As we understand the opinion in Ehdin v. Murphy, 170 Ill. 399, that case is conclusive as to the sufficiency of said notice. In the Ehdin case, by a contract in writing, Ehdin was bound to furnish the common brick at a fixed price per thousand; to lay stone foundation at a fixed price per cord; to set cut stone at a price named per foot; and furnish pressed brick, if used, at a designated price per thousand. The notice filed contained but one debit item which ivas for “ Building and construction brick work, setting stone front, sills, etc., as per contract, dated December 28, 1892, which said work was performed from said December, 28,1892 up and to the second day of June, 1893 (upon premises described), $5,770.85.” The Supreme Court held that as to the times when the material was furnished or labor performed that statement was sufficient. We shall, for the purpose of this opinion, consider that, in respect to times, the notice of appellant is sufficient.

The court in further considering the Ehdin case (p. 402), says:

“ But the contract in this case did not fix a specific sum or price for the whole work, as was the case in Moore v. Parish, supra (163 Ill. 93), but fixed one price per thousand *268for common brick and a different one for pressed brick; a price per cord for stone foundation, and a rate per foot for cut stone. It therefore necessitated an account of the brick of each kind and the stone which were laid in the building, and was like the contract in Grace v. Oakland Building Ass’n, supra (166 Ill. 637), in which the items of material were set out in full in the statement. There were, therefore, items to be set down of the amount of brick and stone to be charged for at the prices agreed upon in the contract, like any other account for lumber or other materials furnished, where only the price is agreed upon and the amount due is to be determined by the amount furnished. A plaintiff could not recover on such a contract without proof of the amount of each kind of brick and stone, and the statement of the balance due filed in this case was neither the account of plaintiff in error against the Boods, nor a statement of it as required by law. The claim that the statute gave the privilege in the alternative to claimant to file a ‘ statement of account or demand ’ will not avail in this case, because the demand consisted of an account and a statement of the claim would be a statement of an account.”

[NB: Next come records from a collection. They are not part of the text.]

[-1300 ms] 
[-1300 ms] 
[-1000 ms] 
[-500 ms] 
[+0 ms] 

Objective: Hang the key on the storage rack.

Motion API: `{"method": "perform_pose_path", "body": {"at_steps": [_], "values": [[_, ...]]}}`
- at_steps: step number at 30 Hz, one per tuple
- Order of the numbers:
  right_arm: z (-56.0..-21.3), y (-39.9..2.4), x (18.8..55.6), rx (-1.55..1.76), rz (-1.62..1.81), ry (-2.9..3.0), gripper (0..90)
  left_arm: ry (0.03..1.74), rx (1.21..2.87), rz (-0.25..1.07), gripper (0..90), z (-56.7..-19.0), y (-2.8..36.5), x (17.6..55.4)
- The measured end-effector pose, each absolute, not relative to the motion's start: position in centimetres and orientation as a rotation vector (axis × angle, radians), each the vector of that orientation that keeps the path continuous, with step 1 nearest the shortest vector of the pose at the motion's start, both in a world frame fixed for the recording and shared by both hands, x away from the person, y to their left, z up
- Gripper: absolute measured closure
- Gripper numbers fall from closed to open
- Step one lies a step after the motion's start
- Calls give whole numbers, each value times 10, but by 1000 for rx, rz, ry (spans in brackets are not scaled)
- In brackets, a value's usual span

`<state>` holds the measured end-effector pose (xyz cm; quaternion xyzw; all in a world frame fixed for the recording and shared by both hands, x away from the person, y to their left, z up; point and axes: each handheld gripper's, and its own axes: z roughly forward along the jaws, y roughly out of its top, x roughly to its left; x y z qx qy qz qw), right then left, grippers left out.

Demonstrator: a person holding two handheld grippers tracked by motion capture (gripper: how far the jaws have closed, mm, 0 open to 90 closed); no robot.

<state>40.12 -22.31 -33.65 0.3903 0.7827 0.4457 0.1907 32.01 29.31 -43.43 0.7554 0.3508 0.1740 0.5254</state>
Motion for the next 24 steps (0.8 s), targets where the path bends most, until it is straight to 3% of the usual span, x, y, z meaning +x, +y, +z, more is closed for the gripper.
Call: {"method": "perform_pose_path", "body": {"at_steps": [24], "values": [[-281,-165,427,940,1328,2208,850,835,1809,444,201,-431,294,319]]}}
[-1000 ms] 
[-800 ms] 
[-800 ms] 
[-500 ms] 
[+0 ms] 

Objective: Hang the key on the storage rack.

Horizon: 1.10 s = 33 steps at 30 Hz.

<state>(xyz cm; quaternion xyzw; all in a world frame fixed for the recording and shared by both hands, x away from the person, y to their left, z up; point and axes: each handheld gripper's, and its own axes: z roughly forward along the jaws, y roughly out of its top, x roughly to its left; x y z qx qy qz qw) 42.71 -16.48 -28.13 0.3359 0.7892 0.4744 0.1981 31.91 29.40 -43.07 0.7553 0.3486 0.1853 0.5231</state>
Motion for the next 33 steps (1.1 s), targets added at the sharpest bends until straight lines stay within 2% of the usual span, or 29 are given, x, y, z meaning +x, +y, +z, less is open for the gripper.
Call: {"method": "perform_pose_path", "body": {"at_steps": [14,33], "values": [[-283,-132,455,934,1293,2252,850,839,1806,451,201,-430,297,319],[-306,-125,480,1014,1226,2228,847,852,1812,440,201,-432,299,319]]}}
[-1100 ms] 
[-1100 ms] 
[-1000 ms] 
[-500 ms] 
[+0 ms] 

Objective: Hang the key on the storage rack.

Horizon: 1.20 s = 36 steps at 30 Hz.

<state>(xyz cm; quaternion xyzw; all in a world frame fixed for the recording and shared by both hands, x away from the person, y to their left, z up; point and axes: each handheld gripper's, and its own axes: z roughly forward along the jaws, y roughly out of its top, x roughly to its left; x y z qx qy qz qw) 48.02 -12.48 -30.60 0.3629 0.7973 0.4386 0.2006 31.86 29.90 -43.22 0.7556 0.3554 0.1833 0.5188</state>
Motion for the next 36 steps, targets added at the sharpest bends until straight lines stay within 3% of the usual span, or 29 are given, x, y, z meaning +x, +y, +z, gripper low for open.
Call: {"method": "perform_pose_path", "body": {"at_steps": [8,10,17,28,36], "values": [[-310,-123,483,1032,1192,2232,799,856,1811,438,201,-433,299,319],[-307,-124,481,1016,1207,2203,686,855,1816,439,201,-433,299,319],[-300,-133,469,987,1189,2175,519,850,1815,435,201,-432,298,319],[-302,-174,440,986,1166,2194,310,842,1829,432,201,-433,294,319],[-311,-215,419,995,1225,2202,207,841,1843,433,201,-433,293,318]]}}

There was no contract in writing under which the appellant claims. He states the conversation with the owner as to labor and material as follows:

“ I had a previous contract to this * * * in writing * * * for this particular property. * * * At the time I made the original contract he asked me to give him an approximate idea as to the cost of decorating the building. This I did. He told me to follow it in with the other work, and do it by the job. * * * The written contract has been settled and paid. * * * 1 gave him the price per roll for the paper, and price of hanging, and the price per hour for time.”

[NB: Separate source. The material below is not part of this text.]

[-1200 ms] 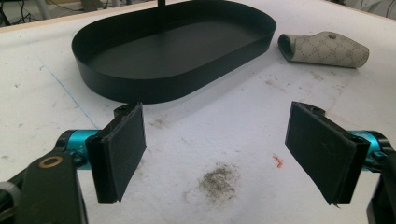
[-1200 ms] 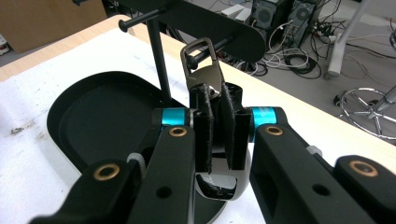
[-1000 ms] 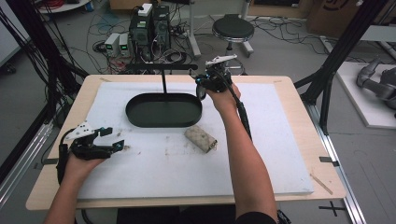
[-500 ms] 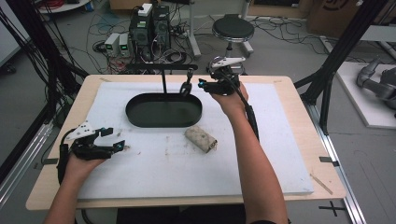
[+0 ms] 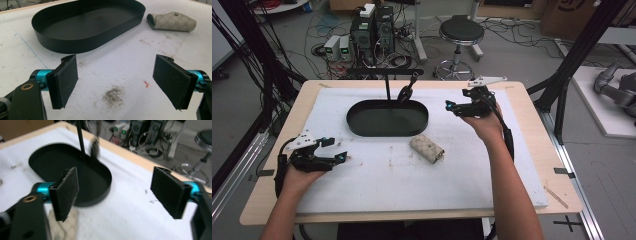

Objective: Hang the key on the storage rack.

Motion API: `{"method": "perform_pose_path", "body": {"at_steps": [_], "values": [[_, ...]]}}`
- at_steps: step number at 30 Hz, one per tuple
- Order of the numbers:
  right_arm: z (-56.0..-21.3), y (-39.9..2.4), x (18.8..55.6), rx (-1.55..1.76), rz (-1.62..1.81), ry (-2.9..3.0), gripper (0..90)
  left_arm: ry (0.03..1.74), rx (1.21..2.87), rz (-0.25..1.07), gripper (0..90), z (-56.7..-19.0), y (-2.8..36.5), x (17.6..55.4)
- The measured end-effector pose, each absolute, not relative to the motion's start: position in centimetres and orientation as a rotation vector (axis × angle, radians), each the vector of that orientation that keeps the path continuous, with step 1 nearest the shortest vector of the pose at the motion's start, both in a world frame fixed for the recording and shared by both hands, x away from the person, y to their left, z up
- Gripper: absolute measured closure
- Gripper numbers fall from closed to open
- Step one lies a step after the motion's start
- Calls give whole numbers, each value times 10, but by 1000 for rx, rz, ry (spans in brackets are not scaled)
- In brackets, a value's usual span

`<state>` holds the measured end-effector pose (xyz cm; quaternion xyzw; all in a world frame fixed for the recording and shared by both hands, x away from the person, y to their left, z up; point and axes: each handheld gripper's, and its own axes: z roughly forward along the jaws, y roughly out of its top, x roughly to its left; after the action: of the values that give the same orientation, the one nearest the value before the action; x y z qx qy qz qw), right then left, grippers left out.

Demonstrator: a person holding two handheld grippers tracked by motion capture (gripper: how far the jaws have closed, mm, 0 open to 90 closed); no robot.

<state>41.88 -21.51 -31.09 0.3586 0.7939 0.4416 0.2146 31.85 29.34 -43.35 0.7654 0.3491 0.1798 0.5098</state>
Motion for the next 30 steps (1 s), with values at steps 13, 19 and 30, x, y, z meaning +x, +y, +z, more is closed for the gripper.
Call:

Assume, as contended, that this constituted a contract, and assume also, that it was an entire contract, still that does not remedy the defect in appellant’s said notice.

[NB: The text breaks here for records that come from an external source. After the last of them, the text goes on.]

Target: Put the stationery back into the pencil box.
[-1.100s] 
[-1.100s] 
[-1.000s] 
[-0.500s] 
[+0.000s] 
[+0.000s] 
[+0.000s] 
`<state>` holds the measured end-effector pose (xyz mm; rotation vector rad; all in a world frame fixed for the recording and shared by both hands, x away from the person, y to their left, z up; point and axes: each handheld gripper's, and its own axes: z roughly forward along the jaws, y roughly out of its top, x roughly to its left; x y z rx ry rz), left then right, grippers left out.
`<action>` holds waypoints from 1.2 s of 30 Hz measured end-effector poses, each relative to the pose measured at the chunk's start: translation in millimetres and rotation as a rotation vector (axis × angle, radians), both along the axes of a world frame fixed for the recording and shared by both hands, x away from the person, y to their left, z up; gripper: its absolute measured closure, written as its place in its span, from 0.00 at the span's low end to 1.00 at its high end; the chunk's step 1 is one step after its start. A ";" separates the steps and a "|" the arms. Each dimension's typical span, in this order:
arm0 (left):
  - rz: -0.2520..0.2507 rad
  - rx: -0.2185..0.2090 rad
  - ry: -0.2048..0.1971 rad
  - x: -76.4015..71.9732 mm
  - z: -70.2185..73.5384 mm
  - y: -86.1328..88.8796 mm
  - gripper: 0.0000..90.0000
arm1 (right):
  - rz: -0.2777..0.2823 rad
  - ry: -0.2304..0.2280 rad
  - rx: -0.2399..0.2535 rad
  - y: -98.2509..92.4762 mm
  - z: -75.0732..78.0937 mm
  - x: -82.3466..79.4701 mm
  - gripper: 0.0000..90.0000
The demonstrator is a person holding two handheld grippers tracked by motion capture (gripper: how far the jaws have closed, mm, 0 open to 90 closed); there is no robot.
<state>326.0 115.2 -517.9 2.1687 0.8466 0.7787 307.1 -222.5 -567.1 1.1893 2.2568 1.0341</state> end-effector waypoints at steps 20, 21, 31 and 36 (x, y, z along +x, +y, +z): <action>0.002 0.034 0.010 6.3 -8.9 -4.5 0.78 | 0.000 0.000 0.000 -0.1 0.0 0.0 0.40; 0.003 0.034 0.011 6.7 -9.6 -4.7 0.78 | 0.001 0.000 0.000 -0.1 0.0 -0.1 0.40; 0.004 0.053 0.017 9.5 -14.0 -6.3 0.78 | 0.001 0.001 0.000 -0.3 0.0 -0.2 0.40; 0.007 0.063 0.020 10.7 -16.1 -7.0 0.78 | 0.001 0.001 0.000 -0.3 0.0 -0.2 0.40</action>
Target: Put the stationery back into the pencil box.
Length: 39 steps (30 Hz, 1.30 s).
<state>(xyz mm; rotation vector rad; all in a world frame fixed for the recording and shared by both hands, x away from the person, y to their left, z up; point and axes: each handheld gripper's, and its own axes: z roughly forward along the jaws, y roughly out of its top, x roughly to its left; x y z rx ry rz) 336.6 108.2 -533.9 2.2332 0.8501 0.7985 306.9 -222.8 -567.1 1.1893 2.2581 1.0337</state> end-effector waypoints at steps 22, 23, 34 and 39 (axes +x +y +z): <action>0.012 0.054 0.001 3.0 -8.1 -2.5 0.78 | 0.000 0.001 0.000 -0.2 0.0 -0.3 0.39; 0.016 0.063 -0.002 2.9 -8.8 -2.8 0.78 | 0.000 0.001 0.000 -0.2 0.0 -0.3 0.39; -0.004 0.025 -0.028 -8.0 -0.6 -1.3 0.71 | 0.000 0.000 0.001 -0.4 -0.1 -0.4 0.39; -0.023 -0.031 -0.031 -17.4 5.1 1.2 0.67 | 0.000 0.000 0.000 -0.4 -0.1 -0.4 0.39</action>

Tested by the rule laid down in the Ehdin case, quoted above, the notice of appellant is fatally defective. Without a good and sufficient notice filed with the clerk of the Circuit Court in compliance with the provisions of the statute at the time in force, no claim for a mechanic’s lien can be sustained. The enforcement of such a lien does not depend *269upon the equity of the claim, but upon strict compliance with the provisions of the statute.

As against the appellees the decree of the court below must be affirmed.